* [Exercise description]
Every record is to be printed exactly as it appears.

═════ Dataset extract ═════

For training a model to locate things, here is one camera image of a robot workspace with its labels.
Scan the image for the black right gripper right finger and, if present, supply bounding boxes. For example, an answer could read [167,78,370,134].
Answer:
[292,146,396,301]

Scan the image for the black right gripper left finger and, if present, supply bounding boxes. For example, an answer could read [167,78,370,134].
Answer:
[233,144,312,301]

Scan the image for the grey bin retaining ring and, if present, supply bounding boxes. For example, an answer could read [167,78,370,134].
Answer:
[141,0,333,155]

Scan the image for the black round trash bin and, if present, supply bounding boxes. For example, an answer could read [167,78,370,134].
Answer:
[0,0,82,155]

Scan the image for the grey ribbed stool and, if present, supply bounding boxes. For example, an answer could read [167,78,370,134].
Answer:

═════

* [Task result]
For training a model to locate things, here is one camera image of a robot workspace with its labels.
Scan the image for the black right gripper right finger and, if present, supply bounding boxes. For example, an answer could read [167,78,370,134].
Answer:
[292,146,396,301]

Scan the image for the black right gripper left finger and, if present, supply bounding boxes. For example, an answer could read [167,78,370,134].
Answer:
[233,144,312,301]

Scan the image for the grey bin retaining ring and, if present, supply bounding boxes. For example, an answer could read [167,78,370,134].
Answer:
[141,0,333,155]

Scan the image for the black round trash bin and, if present, supply bounding boxes. For example, an answer could read [167,78,370,134].
Answer:
[0,0,82,155]

Scan the image for the grey ribbed stool and, if present, supply bounding boxes. For example, an answer could read [167,78,370,134].
Answer:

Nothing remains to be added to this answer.